Over the past year, our experimentation workflow reached its breaking point, revealing critical limitations in three key areas:
- Limits of BI tools: Most BI tools are excellent for displaying and visualizing metrics, but not for analyzing them. It took us thousands of lines of code to implement basic stats tests (t-tests, confidence intervals, power calculations, etc). For any other deeper analysis, we had to rely on other tools like Jupyter Notebooks or Excel sheets.
- The Cross-Domain Silo: As our marketplace grew, experiments began to span multiple product domains (e.g., Search influencing Financing). Because metrics and data pipelines are organized by domain, analyzing these experiments required combining outputs from multiple SQL queries and metric definitions. This fragmentation slowed experimentation velocity and increased overhead. Analysts would spend significant time coordinating across teams, tracking dependencies, and sourcing metrics, rather than focusing on test analysis.
- Tool Fragmentation: With basics in our BI tool, deep analysis in Jupyter notebooks, and detailed write-ups in Jira, we lacked a single source of truth. Context was scattered, methods drifted, and revisiting old experiments became a forensic exercise.

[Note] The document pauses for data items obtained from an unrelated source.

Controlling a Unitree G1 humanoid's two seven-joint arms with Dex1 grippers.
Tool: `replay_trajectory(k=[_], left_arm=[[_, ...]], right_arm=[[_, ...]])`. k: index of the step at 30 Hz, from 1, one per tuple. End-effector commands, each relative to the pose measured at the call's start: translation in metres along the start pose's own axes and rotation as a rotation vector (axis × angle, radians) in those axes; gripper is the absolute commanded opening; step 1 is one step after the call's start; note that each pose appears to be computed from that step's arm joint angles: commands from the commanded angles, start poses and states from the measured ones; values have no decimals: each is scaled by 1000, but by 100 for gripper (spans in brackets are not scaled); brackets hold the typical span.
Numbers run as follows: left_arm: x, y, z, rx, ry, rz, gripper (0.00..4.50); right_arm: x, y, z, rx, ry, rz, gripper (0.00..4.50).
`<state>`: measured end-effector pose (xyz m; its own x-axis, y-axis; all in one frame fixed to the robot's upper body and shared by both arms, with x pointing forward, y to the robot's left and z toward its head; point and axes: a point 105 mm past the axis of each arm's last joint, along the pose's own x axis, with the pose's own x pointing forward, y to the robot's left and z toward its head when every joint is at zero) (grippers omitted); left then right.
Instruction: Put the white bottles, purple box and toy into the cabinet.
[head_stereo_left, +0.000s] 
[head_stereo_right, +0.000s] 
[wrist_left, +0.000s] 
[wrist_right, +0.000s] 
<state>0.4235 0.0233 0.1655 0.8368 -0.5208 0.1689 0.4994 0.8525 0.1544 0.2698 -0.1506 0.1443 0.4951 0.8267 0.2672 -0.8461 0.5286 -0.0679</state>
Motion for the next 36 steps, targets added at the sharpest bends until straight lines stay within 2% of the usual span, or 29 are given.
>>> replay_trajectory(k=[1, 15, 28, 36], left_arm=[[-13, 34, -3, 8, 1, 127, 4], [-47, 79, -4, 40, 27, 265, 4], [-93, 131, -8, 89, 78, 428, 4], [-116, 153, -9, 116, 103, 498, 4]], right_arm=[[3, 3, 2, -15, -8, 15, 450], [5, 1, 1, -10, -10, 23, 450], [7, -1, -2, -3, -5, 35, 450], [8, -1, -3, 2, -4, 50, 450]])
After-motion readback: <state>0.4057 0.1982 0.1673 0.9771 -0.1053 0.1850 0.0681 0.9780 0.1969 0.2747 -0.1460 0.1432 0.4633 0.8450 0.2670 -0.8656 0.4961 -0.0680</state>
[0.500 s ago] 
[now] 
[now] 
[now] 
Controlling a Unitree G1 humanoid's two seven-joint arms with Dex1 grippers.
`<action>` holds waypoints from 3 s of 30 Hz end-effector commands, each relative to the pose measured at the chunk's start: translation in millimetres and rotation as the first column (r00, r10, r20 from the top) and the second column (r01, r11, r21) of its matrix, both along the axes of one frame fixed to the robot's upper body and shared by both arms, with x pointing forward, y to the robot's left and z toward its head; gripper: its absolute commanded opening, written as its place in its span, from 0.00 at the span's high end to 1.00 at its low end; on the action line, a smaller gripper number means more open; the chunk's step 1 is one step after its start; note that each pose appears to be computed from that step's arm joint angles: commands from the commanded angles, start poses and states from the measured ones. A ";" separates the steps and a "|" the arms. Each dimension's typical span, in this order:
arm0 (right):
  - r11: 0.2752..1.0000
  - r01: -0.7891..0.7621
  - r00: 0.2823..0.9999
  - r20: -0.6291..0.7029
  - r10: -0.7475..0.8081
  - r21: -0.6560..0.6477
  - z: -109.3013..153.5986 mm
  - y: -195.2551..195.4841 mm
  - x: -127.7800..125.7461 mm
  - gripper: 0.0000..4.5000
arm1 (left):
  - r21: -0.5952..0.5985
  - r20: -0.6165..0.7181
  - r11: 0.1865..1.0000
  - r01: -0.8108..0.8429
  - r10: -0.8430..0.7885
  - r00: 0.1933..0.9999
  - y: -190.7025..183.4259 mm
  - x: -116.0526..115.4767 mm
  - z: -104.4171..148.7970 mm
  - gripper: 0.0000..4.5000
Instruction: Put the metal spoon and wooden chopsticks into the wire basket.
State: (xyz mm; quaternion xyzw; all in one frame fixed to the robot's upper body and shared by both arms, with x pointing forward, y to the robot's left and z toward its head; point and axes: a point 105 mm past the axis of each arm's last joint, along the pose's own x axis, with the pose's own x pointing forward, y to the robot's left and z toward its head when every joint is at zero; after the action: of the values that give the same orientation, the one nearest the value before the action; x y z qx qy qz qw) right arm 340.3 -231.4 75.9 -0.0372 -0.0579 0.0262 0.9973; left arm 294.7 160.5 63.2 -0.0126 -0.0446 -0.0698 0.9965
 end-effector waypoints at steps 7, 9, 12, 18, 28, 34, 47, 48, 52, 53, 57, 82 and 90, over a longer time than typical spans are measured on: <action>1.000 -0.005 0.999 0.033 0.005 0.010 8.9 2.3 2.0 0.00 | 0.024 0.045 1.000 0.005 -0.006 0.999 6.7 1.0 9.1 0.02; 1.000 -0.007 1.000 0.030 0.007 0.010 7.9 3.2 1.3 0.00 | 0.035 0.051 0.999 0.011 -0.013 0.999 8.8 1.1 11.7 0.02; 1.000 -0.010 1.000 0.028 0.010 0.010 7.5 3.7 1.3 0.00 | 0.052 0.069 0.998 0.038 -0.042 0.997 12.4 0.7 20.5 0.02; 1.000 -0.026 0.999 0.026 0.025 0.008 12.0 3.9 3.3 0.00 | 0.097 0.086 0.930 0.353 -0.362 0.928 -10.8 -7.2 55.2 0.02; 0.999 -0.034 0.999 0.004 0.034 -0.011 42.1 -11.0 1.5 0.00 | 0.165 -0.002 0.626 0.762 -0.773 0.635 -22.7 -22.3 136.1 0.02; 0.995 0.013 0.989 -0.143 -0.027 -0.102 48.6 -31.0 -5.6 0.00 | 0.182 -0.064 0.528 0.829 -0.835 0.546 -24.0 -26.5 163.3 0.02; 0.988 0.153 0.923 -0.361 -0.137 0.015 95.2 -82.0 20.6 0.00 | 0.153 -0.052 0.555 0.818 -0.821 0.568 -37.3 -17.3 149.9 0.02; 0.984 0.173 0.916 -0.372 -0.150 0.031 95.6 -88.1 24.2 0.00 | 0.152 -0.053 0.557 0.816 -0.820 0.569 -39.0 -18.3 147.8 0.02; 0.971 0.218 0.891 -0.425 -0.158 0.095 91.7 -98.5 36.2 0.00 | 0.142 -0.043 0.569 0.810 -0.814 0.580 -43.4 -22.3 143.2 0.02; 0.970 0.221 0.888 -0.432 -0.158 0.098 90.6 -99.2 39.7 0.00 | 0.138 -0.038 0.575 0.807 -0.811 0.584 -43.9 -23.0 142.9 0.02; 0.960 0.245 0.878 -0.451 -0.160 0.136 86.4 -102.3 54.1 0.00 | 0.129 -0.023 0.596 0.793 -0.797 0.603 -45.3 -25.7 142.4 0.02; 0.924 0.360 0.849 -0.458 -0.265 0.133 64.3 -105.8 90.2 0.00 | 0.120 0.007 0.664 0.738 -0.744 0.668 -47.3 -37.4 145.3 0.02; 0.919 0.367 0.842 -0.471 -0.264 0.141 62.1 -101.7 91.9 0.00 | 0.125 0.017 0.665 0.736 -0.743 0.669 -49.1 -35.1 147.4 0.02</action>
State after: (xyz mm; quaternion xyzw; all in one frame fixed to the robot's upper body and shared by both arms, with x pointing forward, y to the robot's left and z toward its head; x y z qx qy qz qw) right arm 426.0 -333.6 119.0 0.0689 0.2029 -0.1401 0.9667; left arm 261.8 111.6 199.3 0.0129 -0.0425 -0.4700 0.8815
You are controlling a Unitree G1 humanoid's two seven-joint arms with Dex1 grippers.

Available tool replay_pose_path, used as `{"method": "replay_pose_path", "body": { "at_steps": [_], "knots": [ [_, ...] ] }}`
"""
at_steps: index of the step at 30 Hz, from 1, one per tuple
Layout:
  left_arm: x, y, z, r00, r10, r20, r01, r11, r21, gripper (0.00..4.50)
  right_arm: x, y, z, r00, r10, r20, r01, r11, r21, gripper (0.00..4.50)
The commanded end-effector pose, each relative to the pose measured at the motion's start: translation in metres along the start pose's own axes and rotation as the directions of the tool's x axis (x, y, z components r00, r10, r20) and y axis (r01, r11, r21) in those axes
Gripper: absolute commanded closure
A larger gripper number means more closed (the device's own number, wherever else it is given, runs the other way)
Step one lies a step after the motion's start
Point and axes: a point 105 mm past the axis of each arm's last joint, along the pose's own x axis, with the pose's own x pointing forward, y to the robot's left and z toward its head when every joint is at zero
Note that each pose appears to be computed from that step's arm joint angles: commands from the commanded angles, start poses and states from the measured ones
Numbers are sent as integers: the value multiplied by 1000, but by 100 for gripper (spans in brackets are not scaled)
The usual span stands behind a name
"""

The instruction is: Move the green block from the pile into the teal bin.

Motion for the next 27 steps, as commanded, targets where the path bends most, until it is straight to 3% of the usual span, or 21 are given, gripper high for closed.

We needed a system built for analysis, not just visualization—a consistent, reproducible workflow that let analysts spend time interpreting results instead of stitching together tools.
Solution
genStats is an internal framework orchestrated in Python that standardizes A/B test analysis across CarGurus. It automates notebook generation, centralizes statistical logic, and packages domain-specific metrics into reusable “metric families,” addressing the limitations listed above. A Metric Family is a collection of standardized queries. Analysts contribute the queries for the metrics they specifically own. This approach codifies domain expertise, turning individual knowledge into a shared tool.
Now, an analyst can use trusted metrics from other teams without having to learn a completely new domain. This ensures that every experiment—regardless of who runs it—is consistent, reproducible, and high-quality.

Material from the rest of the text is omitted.